Der Mammut-Clan

Ein Abenteuer aus der eisigen Welt der Neandertaler

Roman

von Henning Engeln

Ein junger Jäger mit Pelzumhang und Holzspeer vor einer eisbedeckten Felswand

Leseprobe - Der Mammut-Clan

Kapitel 1 – Der harte Winter

Nach dem Schneesturm

Drag schob den Fellvorhang beiseite, schlüpfte durch die schmale Öffnung und trat auf den Höhlenvorplatz. Der Sturm hatte sich gelegt, aber noch immer strich ein scharfer, kalter Wind über die Felsen. Rechts neben dem Höhleneingang hatte der Sturm eine halbmeterhohe Schneewehe aufgehäuft, der Vorplatz selbst wirkte wie glatt gefegt. Es war dämmerig, die Sonne hatte sich noch nicht über die Großen Berge geschoben. Drag machte sich Sorgen. Dieser Winter war hart und andauernd wie schon lange nicht mehr. Das Fleisch war fast völlig aufgebraucht, die Brennstoffvorräte drohten ebenfalls zur Neige zu gehen. Der Mann wischte sich eine silberne Haarsträhne aus der Stirn und blickte prüfend in die schmuddelig weiß-grau schimmernde Ebene. Es würde riskant sein, bei diesem Wetter hinaus zu gehen. Der Wind könnte sich wieder zum Schnee- und Sandsturm entfachen. Aber er wusste, dass einige der Männer trotzdem würden gehen müssen, um Vorräte herbeizuschaffen. Er selbst war zu alt, um mitzugehen. Ein schlecht verheilter Knochenbruch des rechten Beins und Schmerzen in den Gelenken hatten ihm die Kraft des Jägers geraubt. Schon 42 Wanderkreise – Jahre – hatte er durchlebt. Das konnten nicht viele seiner Art von sich sagen. So war er nicht mehr in der Lage, mit den anderen zu jagen und Fleisch heranzuschaffen, doch konnte er mit den Frauen sammeln gehen und der Sippe mit seinen reichen Erfahrungen dienen. Doch das würde nicht reichen: Es würde nötig sein, die Zeichen der Geister zu deuten und sie günstig zu stimmen, um diesen harten Winter zu überstehen. Er musste mit Gruba reden.
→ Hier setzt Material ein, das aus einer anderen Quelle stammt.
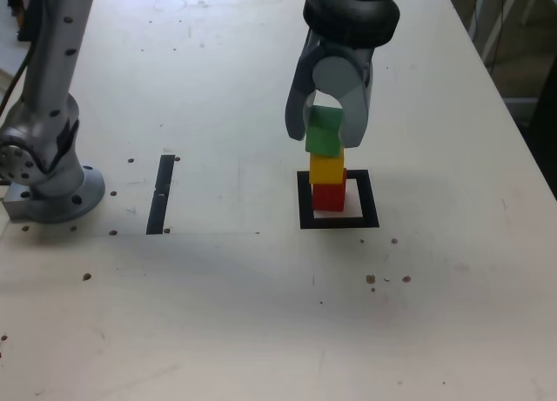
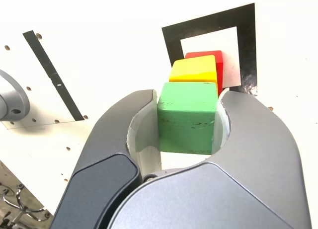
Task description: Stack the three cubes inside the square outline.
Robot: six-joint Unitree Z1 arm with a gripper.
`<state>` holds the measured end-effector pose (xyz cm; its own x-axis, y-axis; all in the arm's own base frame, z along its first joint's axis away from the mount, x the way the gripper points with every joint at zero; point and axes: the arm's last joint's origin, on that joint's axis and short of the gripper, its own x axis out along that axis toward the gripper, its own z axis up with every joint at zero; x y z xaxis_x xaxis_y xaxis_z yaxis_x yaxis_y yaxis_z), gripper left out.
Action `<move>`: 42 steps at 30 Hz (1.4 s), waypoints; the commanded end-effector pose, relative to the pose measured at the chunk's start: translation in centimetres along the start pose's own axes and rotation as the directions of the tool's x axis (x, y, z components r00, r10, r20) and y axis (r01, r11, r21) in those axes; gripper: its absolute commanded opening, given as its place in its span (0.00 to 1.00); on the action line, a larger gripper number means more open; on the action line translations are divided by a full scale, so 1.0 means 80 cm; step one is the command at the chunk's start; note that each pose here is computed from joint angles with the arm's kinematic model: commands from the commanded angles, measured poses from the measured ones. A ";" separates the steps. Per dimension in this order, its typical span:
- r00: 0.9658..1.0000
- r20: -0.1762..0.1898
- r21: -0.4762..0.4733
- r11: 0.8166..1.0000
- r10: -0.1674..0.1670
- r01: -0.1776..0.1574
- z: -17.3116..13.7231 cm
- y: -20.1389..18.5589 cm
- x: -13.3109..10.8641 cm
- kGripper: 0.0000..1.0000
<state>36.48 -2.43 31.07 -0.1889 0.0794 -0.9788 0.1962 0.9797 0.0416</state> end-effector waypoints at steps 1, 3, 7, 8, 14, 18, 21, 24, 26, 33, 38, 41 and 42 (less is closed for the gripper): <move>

Der alte Neandertaler drehte sich herum, um in das Gougatan, die Wohnstatt aus Fellen und Knochen, zurück zu schlüpfen. Der Höhlenvorplatz war etwa zehn Meter breit, gut zwei Meter tief und wurde von einem schützenden Felsendach überdeckt. Das vorspringende Dach fiel ab bis zum Höhleneingang, der nicht viel höher als ein Mensch und etwa doppelt so breit war. Diesen äußeren Eingang schützte ein Fellvorhang, hinter dem sich die Höhle zu einem größeren Gewölbe erweiterte. Dort hatten die Bewohner das Gougatan an eine halbkreisförmige Vertiefung in der rechten Seite des Felsens gebaut. Eine ovale Konstruktion von rund acht Metern Durchmesser, dessen hintere Begrenzung aus der Felswand bestand. Die vordere Wand hatten sie aus Knochen von Rentier und Mammut aufgetürmt, mit getrocknetem Steppengras isoliert und außen wie innen mit einer Fellschicht behängt. Lediglich ein schmaler, stets mit einem Fell verdeckter Eingang bot Durchschlupf ins Innere der Wohnstatt.
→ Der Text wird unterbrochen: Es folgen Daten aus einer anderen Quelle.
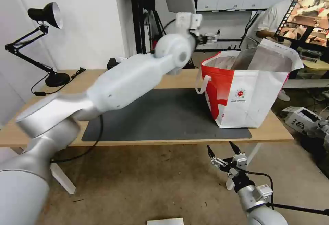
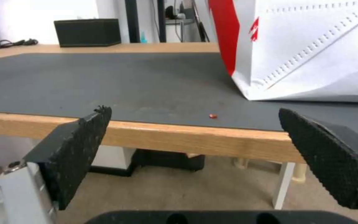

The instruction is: Pick up the trash from the table and place it into the takeout bag.

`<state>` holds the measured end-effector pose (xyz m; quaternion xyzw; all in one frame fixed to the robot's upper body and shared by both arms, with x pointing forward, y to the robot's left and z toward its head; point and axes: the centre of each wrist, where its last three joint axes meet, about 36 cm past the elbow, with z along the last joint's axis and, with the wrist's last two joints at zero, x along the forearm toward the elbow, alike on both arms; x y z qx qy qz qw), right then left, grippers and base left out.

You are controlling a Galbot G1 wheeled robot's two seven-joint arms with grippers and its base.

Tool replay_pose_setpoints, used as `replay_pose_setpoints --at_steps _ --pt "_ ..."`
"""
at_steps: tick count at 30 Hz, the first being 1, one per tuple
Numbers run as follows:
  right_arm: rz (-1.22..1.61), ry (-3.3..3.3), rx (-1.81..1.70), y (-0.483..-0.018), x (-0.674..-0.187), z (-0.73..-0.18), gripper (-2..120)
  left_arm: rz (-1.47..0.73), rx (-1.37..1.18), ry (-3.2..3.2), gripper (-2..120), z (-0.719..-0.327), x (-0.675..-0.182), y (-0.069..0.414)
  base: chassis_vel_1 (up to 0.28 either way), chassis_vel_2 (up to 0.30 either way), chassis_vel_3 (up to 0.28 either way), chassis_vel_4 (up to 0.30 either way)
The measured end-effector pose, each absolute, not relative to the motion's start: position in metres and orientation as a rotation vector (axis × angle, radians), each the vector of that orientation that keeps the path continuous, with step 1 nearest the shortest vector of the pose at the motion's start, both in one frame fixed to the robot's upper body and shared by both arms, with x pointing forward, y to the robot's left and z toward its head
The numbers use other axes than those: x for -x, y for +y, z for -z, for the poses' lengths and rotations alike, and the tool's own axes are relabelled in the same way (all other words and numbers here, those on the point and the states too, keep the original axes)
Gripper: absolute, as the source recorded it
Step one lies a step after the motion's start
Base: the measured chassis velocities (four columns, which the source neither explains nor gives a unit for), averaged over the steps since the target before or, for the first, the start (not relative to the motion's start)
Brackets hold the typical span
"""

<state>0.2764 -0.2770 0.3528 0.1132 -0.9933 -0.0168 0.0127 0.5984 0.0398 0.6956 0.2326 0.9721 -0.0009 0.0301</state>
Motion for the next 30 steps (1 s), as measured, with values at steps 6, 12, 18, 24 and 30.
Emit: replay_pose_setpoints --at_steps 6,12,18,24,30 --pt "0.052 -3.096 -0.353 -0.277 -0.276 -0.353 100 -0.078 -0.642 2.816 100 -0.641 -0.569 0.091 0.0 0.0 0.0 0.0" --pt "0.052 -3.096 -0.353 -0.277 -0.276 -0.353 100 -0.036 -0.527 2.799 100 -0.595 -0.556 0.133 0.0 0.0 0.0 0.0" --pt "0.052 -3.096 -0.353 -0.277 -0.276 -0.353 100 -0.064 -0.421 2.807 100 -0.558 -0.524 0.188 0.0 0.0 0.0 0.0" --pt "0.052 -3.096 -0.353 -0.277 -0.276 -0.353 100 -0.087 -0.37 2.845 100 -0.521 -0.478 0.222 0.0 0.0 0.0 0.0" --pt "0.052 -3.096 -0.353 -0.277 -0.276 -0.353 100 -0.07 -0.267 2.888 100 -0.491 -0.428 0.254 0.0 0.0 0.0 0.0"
Gruba, die ebenfalls schon aufgestanden war, hatte das Fell vor der oben in der Wand liegenden Rauchabzugsöffnung beiseite geklappt. Jetzt hockte sie an der Feuerstelle und bemühte sich mit spitzem Mund, die Glut wieder zu einer Flamme anzublasen. Auch Olo und Waka waren erwacht, saßen inmitten der Bettstatt und blickten schlaftrunken auf den hereinkommenden Drag. Die anderen Sippenmitglieder schliefen fest unter dem Berg von Fellen. Nur eine hier und da herausragende Hand oder ein Kopf zeugten davon, dass hier in der Winterhöhle des Mammut-Clans noch weitere 13 Kinder und Erwachsene ruhten.

„Wetter vielleicht gut werden, vielleicht nicht gut werden“, meinte Drag. „Männer müssen gehen, Fleisch holen aus Lager“. Für den Sippenältesten war klar, dass die Jäger heute losziehen mussten, um aus einem Vorratslager Nahrung zu besorgen, auch wenn das Wetter nicht ganz ungefährlich für einen langen Ausflug war. Gruba warf Drag nur einen flüchtigen Blick zu, während Olo als einer der in Frage kommenden Männer nickte. Dann wühlten er und Waka sich aus den Decken heraus, zogen ihre Fellschuhe über und machten Bewegungen, um den Kreislauf in Gang zu bringen und sich warm zu machen. Die Temperatur in der Behausung lag noch unter dem Gefrierpunkt.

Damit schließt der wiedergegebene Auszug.